» Brief:
Search the listing below for the line containing "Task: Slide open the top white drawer". From there through the line containing "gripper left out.", transcribe every line exactly, both ends included.

» Data records:
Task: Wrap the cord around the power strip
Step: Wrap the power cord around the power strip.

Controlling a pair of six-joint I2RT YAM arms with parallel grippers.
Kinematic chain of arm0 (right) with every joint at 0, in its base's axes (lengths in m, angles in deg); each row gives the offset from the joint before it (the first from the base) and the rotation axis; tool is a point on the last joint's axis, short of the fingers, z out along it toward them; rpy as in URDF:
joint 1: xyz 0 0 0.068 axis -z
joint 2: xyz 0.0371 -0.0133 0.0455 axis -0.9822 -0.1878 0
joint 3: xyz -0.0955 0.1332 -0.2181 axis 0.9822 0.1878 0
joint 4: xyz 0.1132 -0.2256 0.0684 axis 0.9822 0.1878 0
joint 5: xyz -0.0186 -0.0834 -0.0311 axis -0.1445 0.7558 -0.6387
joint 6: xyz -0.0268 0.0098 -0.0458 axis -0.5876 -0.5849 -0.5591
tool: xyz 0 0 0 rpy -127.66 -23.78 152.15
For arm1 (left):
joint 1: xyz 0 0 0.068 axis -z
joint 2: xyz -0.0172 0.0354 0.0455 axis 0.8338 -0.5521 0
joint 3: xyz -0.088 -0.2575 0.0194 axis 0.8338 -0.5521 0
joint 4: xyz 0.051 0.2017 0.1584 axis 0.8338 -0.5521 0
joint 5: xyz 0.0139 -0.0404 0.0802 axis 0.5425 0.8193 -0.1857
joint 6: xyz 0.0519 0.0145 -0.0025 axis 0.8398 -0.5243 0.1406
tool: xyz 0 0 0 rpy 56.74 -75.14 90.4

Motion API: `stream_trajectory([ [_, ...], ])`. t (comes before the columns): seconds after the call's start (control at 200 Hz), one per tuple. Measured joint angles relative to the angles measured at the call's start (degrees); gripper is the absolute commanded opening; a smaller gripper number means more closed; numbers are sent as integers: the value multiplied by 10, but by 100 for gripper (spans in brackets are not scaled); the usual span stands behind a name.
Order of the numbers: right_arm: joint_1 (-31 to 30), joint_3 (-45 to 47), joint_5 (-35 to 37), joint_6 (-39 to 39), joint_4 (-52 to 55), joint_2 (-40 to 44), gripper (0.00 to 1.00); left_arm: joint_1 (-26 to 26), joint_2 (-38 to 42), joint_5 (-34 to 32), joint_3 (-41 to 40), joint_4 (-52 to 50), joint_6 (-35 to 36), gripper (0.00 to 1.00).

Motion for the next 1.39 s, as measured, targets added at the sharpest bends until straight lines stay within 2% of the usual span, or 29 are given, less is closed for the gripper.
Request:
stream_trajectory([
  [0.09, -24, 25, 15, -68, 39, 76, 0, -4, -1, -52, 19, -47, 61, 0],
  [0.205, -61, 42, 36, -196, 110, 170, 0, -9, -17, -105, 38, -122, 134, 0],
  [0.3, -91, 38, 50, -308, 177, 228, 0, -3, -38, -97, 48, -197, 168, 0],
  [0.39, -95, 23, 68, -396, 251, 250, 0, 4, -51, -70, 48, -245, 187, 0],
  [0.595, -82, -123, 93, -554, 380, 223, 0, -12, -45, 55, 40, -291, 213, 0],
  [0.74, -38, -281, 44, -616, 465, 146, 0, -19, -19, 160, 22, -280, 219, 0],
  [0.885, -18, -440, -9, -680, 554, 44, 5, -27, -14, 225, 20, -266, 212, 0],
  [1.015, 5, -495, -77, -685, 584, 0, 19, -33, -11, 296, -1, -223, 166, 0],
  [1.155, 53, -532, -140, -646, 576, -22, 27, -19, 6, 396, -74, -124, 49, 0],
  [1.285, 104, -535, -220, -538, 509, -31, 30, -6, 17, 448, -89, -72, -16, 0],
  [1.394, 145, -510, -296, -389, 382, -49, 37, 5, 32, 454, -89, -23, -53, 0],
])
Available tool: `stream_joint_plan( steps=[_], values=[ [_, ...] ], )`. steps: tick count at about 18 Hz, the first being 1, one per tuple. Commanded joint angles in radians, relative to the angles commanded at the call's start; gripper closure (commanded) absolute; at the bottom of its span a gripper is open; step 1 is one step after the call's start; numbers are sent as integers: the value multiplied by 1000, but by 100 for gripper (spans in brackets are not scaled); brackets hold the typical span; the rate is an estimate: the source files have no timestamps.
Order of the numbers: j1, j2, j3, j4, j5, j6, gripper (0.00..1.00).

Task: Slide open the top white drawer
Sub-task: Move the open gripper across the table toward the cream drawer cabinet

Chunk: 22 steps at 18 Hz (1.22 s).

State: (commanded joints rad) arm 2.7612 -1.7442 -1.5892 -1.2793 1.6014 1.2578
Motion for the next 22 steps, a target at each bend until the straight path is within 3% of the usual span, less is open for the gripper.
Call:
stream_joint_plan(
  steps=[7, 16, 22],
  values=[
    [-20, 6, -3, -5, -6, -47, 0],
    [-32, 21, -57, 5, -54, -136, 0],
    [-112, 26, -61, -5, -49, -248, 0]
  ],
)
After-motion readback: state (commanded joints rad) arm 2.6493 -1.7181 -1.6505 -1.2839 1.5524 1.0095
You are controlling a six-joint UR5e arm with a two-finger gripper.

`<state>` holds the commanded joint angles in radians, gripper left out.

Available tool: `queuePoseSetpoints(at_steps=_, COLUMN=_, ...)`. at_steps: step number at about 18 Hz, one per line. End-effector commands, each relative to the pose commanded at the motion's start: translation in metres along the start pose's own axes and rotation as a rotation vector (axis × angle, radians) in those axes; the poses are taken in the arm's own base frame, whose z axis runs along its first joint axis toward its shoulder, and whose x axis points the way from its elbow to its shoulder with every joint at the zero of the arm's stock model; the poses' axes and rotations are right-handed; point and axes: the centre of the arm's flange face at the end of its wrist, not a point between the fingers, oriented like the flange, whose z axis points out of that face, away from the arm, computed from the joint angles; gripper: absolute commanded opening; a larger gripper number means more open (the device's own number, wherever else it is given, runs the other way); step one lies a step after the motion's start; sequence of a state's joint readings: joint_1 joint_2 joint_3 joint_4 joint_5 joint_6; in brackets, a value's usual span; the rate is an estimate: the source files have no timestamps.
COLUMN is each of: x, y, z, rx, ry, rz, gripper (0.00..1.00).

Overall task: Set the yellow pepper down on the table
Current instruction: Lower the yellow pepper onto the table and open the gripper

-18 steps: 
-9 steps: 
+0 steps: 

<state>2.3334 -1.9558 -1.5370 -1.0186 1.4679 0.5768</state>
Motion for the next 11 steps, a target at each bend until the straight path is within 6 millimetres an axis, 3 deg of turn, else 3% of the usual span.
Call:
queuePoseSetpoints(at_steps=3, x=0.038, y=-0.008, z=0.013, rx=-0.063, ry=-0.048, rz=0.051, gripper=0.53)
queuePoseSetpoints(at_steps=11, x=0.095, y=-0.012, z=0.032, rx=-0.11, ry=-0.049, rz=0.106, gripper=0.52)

» Output for this exercise:
Task: Slide open the top white drawer
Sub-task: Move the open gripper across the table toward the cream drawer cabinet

Chunk: 22 steps at 18 Hz (1.22 s).

State: (commanded joints rad) arm 2.7612 -1.7442 -1.5892 -1.2793 1.6014 1.2578
Motion for the next 22 steps, a target at each bend until the straight path is within 3% of the usual span, less is open for the gripper.
Call:
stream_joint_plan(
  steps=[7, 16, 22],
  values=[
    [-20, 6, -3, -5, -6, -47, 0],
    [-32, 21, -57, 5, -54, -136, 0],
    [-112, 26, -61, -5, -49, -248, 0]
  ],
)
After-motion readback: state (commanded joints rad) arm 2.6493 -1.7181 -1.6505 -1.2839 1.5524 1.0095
You are controlling a six-joint UR5e arm with a two-finger gripper.

`<state>` holds the commanded joint angles in radians, gripper left out.

Now the answer is complete.